Physical gold backing ensures the fund maintains tangible value independent of tokenization features. Storage in Hong Kong vaults provides transparency and accessibility for auditing purposes.

Hong Kong’s Digital Asset Development Strategy This launch aligns with Hong Kong’s ongoing efforts to establish itself as a regulated crypto asset center. Authorities have actively encouraged projects bridging traditional finance with blockchain infrastructure under proper oversight. 
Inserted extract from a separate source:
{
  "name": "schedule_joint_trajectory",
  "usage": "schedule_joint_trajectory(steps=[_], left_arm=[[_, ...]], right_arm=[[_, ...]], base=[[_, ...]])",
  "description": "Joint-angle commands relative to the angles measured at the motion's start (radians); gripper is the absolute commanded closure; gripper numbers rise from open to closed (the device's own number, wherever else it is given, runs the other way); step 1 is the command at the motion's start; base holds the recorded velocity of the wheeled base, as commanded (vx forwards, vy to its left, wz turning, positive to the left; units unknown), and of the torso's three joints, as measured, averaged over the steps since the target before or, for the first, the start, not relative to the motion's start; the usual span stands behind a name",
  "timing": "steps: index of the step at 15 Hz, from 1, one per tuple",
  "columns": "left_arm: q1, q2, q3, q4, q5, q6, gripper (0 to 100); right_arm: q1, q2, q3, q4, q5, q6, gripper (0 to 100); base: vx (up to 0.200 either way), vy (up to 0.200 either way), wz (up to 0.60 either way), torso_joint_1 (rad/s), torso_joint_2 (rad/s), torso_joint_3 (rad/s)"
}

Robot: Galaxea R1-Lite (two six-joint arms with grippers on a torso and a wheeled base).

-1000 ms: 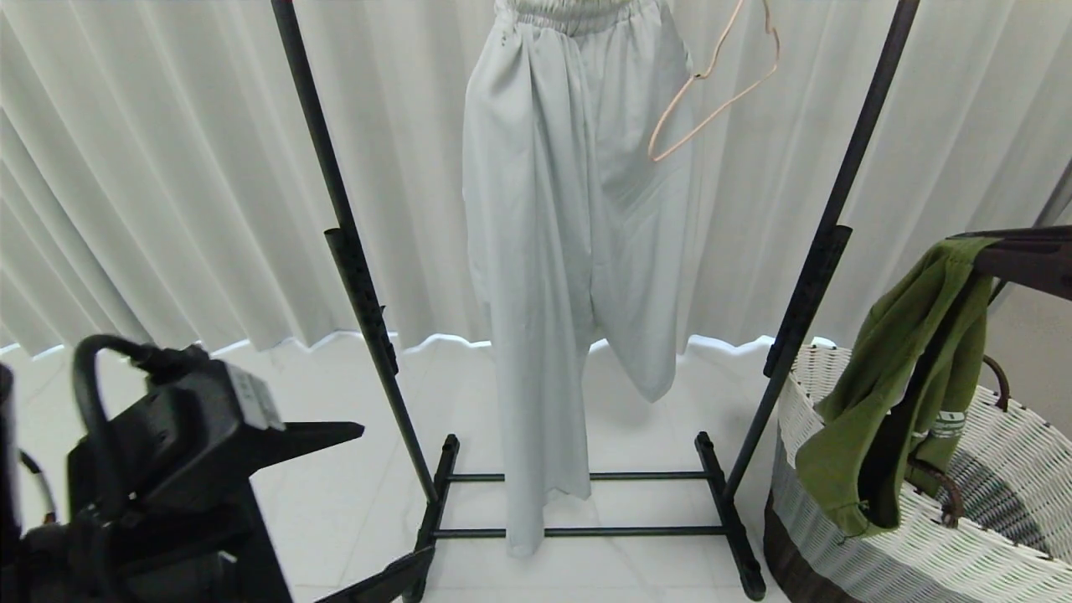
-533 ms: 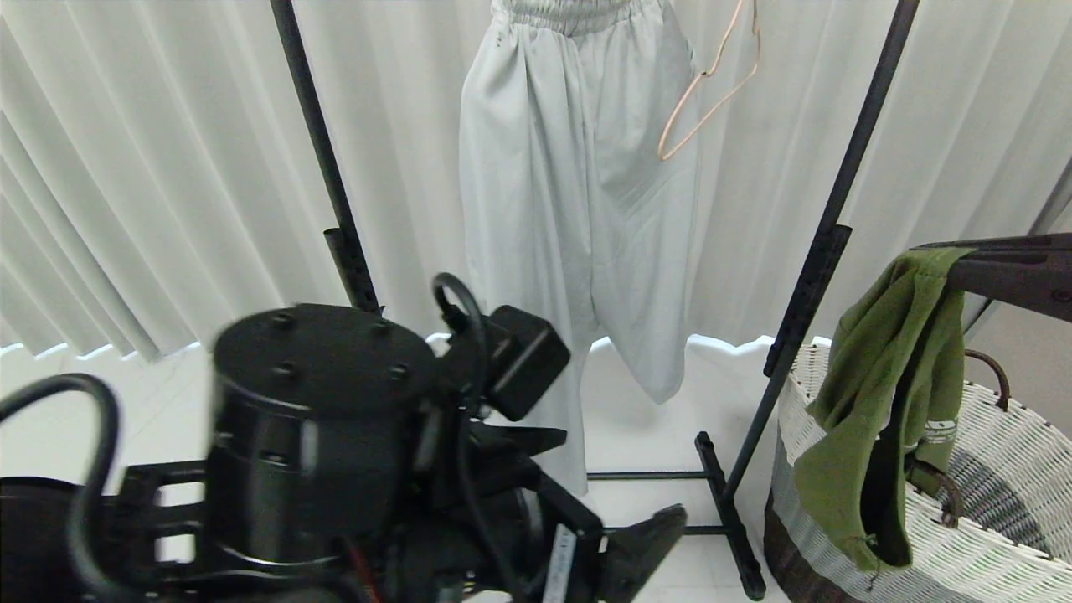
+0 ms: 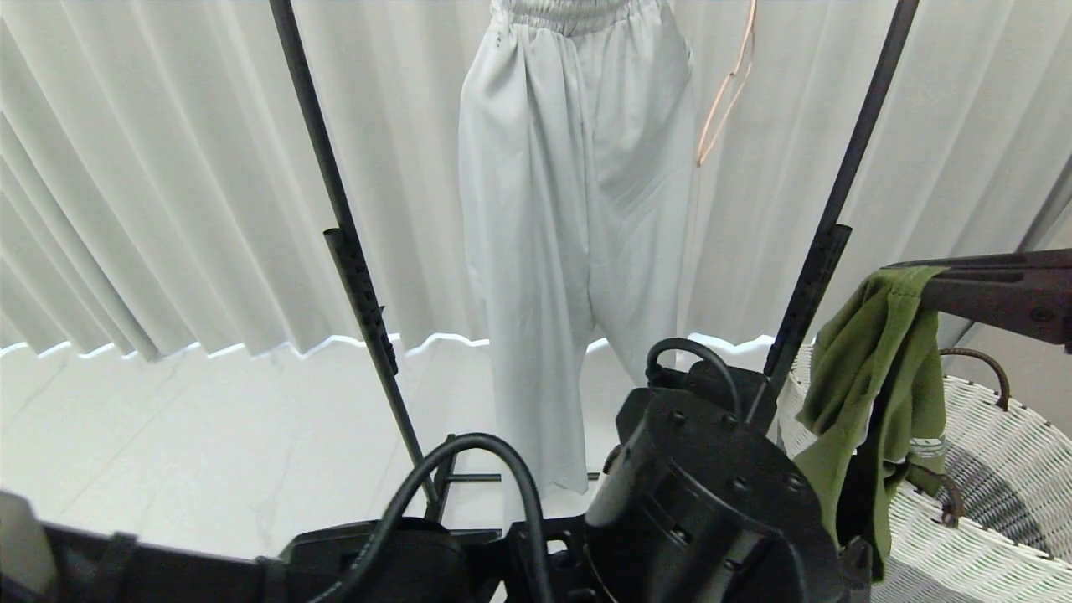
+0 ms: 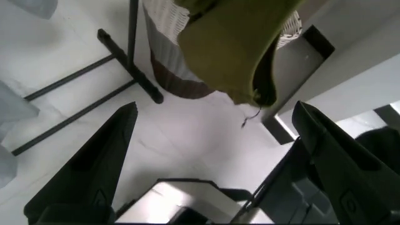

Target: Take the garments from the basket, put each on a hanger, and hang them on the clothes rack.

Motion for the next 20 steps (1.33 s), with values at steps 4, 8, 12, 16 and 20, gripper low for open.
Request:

The Hong Kong Monetary Authority launched a pilot program in November, testing real-value transactions using tokenized deposits. That initiative demonstrated the jurisdiction’s commitment to controlled experimentation with digital financial products.

The timing coincides with gold reaching fresh record highs near $5,600 per ounce on Thursday. Strong precious metals performance provides favorable conditions for new gold investment products to attract capital. 

Hong Kong’s regulatory environment permits such hybrid structures that would face obstacles in many other jurisdictions. The approval process reflects careful balance between innovation and investor protection standards.

Market participants will monitor subscription uptake once tokenized units become available through authorized channels. The product represents a test case for blockchain integration in mainstream investment vehicles. 

Success could prompt additional asset managers to explore similar tokenized fund structures. Hang Seng has not yet provided detailed timelines for when tokenized unit subscriptions will open to qualified investors.